До конца отпуска бился я над проклятым деревом. Сначала валил, потом разделывал, потом складывал дрова. Потом чинил чувал, поскольку, падая, ствол разворотил полдвора.
И все это время старики молча глядели мне в спину.
Я сатанел, постоянно чувствуя на себе их взгляды, будто я на сцене, а они — зрители. В последние дни они даже между собой не переговаривались, а только смотрели и молчали.
— Ну вот! — сказал я, прощаясь со стариками и гордо оглядывая палисадник, раскорчеванный и перекопанный, как под английский газон. — Теперь порядок!
— Конешна,— согласились старики. — Теперь можно в футбол гонять.
— Я тут такое посею!
— Етта ишо дожить надоть!
— Сеять не родить — лучшее погодить...
— Зямля не девка, яи дуриком не возьмешь.
— И что ты заботисси?

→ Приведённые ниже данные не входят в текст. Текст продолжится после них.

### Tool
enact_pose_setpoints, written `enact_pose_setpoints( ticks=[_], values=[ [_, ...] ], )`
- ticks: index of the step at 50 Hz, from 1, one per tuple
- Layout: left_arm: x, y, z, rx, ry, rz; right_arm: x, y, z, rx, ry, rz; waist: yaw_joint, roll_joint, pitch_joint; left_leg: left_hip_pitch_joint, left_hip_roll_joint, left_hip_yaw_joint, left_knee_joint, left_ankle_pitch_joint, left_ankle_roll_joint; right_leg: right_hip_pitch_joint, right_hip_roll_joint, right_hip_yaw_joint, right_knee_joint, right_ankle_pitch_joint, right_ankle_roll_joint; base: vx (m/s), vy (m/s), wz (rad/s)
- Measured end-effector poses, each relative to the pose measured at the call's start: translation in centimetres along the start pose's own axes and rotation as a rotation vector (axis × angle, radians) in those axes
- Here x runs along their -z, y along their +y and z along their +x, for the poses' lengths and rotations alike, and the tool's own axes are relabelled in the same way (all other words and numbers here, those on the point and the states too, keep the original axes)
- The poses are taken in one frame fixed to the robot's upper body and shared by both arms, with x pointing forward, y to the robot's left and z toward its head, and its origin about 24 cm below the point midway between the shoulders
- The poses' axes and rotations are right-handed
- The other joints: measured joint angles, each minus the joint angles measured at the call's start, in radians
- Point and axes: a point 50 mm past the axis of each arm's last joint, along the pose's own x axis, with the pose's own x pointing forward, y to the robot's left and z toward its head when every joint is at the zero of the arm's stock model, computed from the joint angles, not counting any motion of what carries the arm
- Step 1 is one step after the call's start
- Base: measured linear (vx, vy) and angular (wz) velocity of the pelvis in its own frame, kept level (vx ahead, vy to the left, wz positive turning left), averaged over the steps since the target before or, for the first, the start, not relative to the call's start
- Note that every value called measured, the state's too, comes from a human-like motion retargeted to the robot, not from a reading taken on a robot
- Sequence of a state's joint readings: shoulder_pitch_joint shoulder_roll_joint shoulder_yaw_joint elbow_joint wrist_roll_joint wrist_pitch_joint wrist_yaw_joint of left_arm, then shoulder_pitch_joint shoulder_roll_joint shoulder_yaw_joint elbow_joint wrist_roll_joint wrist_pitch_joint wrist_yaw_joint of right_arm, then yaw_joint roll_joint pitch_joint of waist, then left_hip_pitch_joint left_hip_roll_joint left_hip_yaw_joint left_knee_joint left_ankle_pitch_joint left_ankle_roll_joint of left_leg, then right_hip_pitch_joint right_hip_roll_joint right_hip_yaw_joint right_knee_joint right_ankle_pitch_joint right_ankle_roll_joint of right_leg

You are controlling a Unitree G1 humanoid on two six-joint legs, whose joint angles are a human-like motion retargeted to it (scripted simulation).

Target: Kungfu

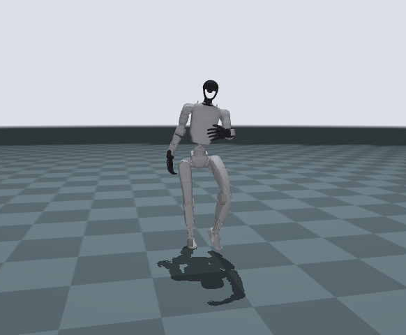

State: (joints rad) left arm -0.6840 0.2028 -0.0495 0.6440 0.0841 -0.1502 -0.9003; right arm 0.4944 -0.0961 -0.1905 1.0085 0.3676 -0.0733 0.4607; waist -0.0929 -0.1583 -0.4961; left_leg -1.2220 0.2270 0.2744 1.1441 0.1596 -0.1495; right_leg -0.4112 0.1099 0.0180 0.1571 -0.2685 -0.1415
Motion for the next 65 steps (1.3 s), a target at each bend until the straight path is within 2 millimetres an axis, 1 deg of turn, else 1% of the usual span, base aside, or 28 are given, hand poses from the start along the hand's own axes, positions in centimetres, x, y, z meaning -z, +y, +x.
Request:
enact_pose_setpoints(
  ticks=[3, 6, 10, 13, 15, 17, 18, 19, 20, 21, 22, 23, 25, 26, 29, 32, 36, 39, 42, 45, 47, 49, 50, 52, 55, 57, 61, 65],
  values=[
    [-5.3, 0.4, 1.8, 0.032, -0.211, 0.059, -5.8, 1.9, 1.5, -0.086, -0.273, 0.103, 0.019, 0.046, 0.011, -0.015, 0.031, -0.040, -0.146, 0.051, -0.006, 0.004, 0.012, 0.080, 0.014, 0.018, 0.029, 0.09, 0.14, -2.50],
    [-8.4, 0.7, 1.7, 0.050, -0.365, 0.067, -12.5, 5.5, 2.7, -0.223, -0.500, 0.093, 0.039, 0.095, 0.037, 0.005, 0.065, -0.107, -0.291, 0.127, -0.055, -0.008, 0.011, 0.185, 0.043, 0.040, 0.065, 0.06, 0.29, -3.15],
    [-9.5, 0.8, 0.6, 0.027, -0.489, 0.032, -20.0, 13.0, 3.3, -0.481, -0.657, -0.065, 0.072, 0.166, 0.104, 0.096, 0.079, -0.251, -0.473, 0.189, -0.112, -0.046, 0.000, 0.362, 0.102, 0.069, 0.111, 0.06, 0.57, -3.58],
    [-8.4, -0.1, -0.1, -0.008, -0.531, -0.018, -23.4, 19.9, 2.9, -0.692, -0.696, -0.239, 0.109, 0.185, 0.160, 0.213, 0.016, -0.265, -0.635, 0.230, -0.112, -0.161, -0.075, 0.537, 0.210, 0.049, 0.213, -0.03, 1.10, -3.75],
    [-7.2, -0.9, -0.1, -0.022, -0.531, -0.059, -24.4, 24.2, 2.3, -0.822, -0.698, -0.369, 0.156, 0.175, 0.210, 0.293, -0.039, -0.284, -0.723, 0.268, -0.112, -0.273, -0.121, 0.608, 0.315, 0.021, 0.320, -0.17, 1.14, -4.21],
    [-5.9, -2.0, 0.5, -0.016, -0.512, -0.101, -24.4, 28.3, 1.5, -0.942, -0.688, -0.499, 0.188, 0.136, 0.268, 0.346, -0.010, -0.196, -0.781, 0.059, -0.112, -0.473, -0.168, 0.430, 0.506, 0.009, 0.388, -0.41, 0.62, -4.05],
    [-5.0, -2.7, 1.1, -0.002, -0.487, -0.128, -24.1, 30.2, 1.1, -1.002, -0.680, -0.557, 0.199, 0.117, 0.290, 0.350, 0.043, -0.149, -0.741, -0.119, -0.112, -0.587, -0.204, 0.255, 0.609, 0.005, 0.356, -0.35, 0.46, -3.57],
    [-3.7, -3.7, 1.8, 0.023, -0.453, -0.177, -23.5, 31.3, 0.9, -1.048, -0.662, -0.608, 0.202, 0.123, 0.311, 0.336, 0.091, -0.100, -0.670, -0.206, -0.112, -0.652, -0.253, 0.096, 0.673, -0.008, 0.299, -0.20, 0.58, -3.05],
    [-2.1, -5.1, 2.6, 0.056, -0.415, -0.235, -22.7, 32.0, 0.8, -1.086, -0.637, -0.656, 0.202, 0.140, 0.330, 0.313, 0.135, -0.052, -0.584, -0.247, -0.112, -0.693, -0.310, -0.055, 0.719, -0.026, 0.229, -0.03, 0.57, -2.04],
    [0.4, -6.6, 3.0, 0.091, -0.341, -0.344, -21.2, 32.4, 1.2, -1.116, -0.580, -0.707, 0.168, 0.092, 0.281, 0.238, 0.100, -0.006, -0.525, -0.265, -0.101, -0.791, -0.337, -0.009, 0.737, -0.044, 0.209, 0.03, 0.44, -0.96],
    [2.7, -8.6, 3.5, 0.134, -0.277, -0.470, -19.7, 32.5, 1.6, -1.129, -0.527, -0.744, 0.126, 0.081, 0.245, 0.164, 0.078, 0.011, -0.463, -0.290, -0.088, -0.861, -0.358, 0.018, 0.755, -0.061, 0.211, 0.06, 0.23, 0.60],
    [4.6, -11.2, 4.1, 0.188, -0.231, -0.629, -18.3, 32.4, 2.3, -1.112, -0.481, -0.753, 0.068, 0.145, 0.232, 0.093, 0.080, -0.032, -0.392, -0.330, -0.070, -0.873, -0.366, 0.007, 0.774, -0.080, 0.257, 0.03, 0.25, 1.26],
    [5.5, -14.1, 4.8, 0.229, -0.277, -0.879, -17.7, 32.0, 2.5, -1.080, -0.523, -0.777, 0.022, 0.281, 0.241, -0.036, 0.108, -0.176, -0.272, -0.397, -0.074, -0.884, -0.341, -0.094, 0.784, -0.076, 0.266, -0.05, 0.31, 0.68],
    [5.2, -14.7, 5.4, 0.222, -0.300, -0.932, -18.1, 31.8, 2.4, -1.057, -0.573, -0.796, 0.034, 0.247, 0.257, -0.041, 0.107, -0.137, -0.241, -0.407, -0.062, -0.907, -0.367, -0.069, 0.760, -0.038, 0.274, -0.09, 0.38, -0.97],
    [4.0, -14.7, 6.0, 0.235, -0.319, -0.911, -19.2, 30.6, 1.9, -1.001, -0.711, -0.827, 0.041, 0.161, 0.274, 0.001, 0.082, -0.017, -0.222, -0.422, -0.035, -0.959, -0.372, 0.060, 0.719, 0.019, 0.300, -0.02, 0.45, -1.15],
    [3.6, -13.2, 5.6, 0.263, -0.292, -0.820, -20.4, 30.3, 1.0, -0.975, -0.834, -0.900, 0.028, 0.193, 0.261, 0.004, 0.069, -0.051, -0.226, -0.424, -0.026, -0.896, -0.373, 0.029, 0.635, 0.063, 0.316, 0.06, 0.36, -0.35],
    [3.1, -9.9, 4.9, 0.273, -0.267, -0.766, -22.4, 31.1, -1.5, -1.006, -0.990, -1.174, 0.025, 0.191, 0.239, 0.058, 0.046, -0.044, -0.276, -0.405, -0.010, -0.767, -0.380, 0.028, 0.471, 0.147, 0.337, 0.15, 0.27, -0.06],
    [3.5, -8.0, 3.9, 0.271, -0.203, -0.734, -24.1, 32.5, -4.7, -1.060, -1.119, -1.322, 0.023, 0.168, 0.226, 0.149, 0.010, -0.017, -0.350, -0.384, 0.008, -0.648, -0.386, 0.053, 0.351, 0.234, 0.323, 0.19, 0.33, 0.21],
    [5.6, -6.7, 2.4, 0.228, -0.063, -0.710, -26.4, 33.9, -9.8, -1.170, -1.210, -1.410, 0.008, 0.170, 0.204, 0.236, -0.029, -0.012, -0.428, -0.364, 0.043, -0.527, -0.394, 0.048, 0.257, 0.388, 0.299, 0.30, 0.31, 0.29],
    [9.2, -7.6, 0.5, 0.140, 0.117, -0.767, -28.6, 35.4, -16.0, -1.244, -1.318, -1.482, -0.013, 0.189, 0.171, 0.343, -0.069, 0.002, -0.535, -0.337, 0.083, -0.446, -0.407, 0.001, 0.221, 0.624, 0.335, 0.34, 0.38, 0.18],
    [11.5, -9.6, -0.7, 0.098, 0.218, -0.846, -30.1, 36.7, -20.6, -1.245, -1.440, -1.507, -0.009, 0.210, 0.133, 0.403, -0.073, 0.030, -0.628, -0.303, 0.101, -0.472, -0.410, -0.109, 0.308, 0.687, 0.319, 0.25, 0.43, -0.50],
    [13.4, -12.2, -1.8, 0.097, 0.285, -0.929, -31.7, 38.2, -25.3, -1.220, -1.582, -1.497, 0.010, 0.231, 0.096, 0.464, -0.063, 0.073, -0.734, -0.260, 0.112, -0.541, -0.367, -0.173, 0.517, 0.603, 0.348, 0.13, 0.38, -0.89],
    [14.2, -13.8, -2.3, 0.110, 0.314, -0.973, -32.5, 38.9, -27.8, -1.203, -1.655, -1.479, 0.020, 0.239, 0.081, 0.492, -0.061, 0.091, -0.786, -0.239, 0.116, -0.585, -0.339, -0.189, 0.659, 0.534, 0.391, 0.10, 0.10, -0.91],
    [15.5, -16.9, -3.6, 0.152, 0.375, -1.068, -34.1, 39.9, -32.5, -1.170, -1.809, -1.435, 0.032, 0.267, 0.047, 0.498, -0.021, 0.073, -0.857, -0.192, 0.105, -0.687, -0.244, -0.276, 0.964, 0.373, 0.403, 0.11, -0.14, -0.69],
    [16.3, -21.6, -5.1, 0.259, 0.421, -1.197, -36.2, 39.9, -39.1, -1.102, -1.995, -1.376, 0.033, 0.302, -0.008, 0.490, -0.012, 0.030, -0.928, -0.154, 0.116, -0.802, -0.231, -0.444, 1.389, 0.122, 0.403, 0.16, -0.03, 0.00],
    [16.4, -24.0, -5.8, 0.332, 0.428, -1.251, -36.6, 39.1, -42.8, -1.047, -2.116, -1.369, 0.021, 0.309, -0.019, 0.498, -0.023, 0.015, -0.964, -0.133, 0.126, -0.852, -0.216, -0.510, 1.596, -0.006, 0.403, 0.17, -0.06, 0.27],
    [16.5, -26.4, -7.2, 0.409, 0.467, -1.278, -36.9, 37.5, -47.7, -0.829, -2.366, -1.326, -0.016, 0.328, -0.024, 0.479, 0.015, -0.020, -0.981, -0.101, 0.098, -0.986, -0.090, -0.623, 1.807, -0.150, 0.403, 0.09, -0.14, 0.33],
    [16.6, -26.7, -8.3, 0.469, 0.472, -1.275, -36.6, 36.0, -49.5, -0.660, -2.616, -1.164, -0.070, 0.347, -0.024, 0.470, 0.035, -0.060, -0.968, -0.098, 0.083, -1.061, -0.032, -0.638, 1.794, -0.189, 0.403, 0.14, -0.11, 0.70]
  ],
)
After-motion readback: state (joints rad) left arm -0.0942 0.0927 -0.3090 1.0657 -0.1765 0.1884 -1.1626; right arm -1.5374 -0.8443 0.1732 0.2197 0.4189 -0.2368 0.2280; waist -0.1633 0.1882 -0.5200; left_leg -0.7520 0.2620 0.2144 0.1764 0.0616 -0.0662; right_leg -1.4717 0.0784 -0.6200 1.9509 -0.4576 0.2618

Табе в городе жалованье ить не от земли идеть.
— Булку-то, нябось, в гамазине покупаишь?
С тем я и уехал.
Всю долгую осень и зиму я томился и мечтал, как приеду в родной хутор и возьмусь за посадки. Мне даже снилось, как я сажаю сад. Каждый солнечный день заставлял меня сворачивать все дела и считать часы и дни, когда поезд унесет меня на Дон.
Хутор встретил меня так, будто я и не уезжал. Только Балабон помер. Помер бестолково, суетно, как и жил. А другие старики все так же сидели на скамеечке у церковной ограды, как раз напротив правления колхоза, в стеклянных современных стенах которого отражались и церковь, и старики, и наш дедовский курень.
Раньше от автобусной остановки был виден тополь, а теперь только старые яблони кривили стволы на фоне беленых стен. «Ничего, — подумал я, — с тополем покончил, я и до яблонь доберусь». Я вез пучок саженцев, с которых должен был начаться теперь уже не дедовский, а мой сад.
Вот она, калитка, скрип которой я вспоминаю в самые трудные минуты своей жизни. Я толкнул ее — и остолбенел. Вся земля, раскорчеванная и перекопанная мной в палисаднике, была покрыта буйными побегами. Крепкие, сочные полуметровые, в палец толщиной, ветки вспороли землю, и было их столько, что у меня рубаха прилипла к спине.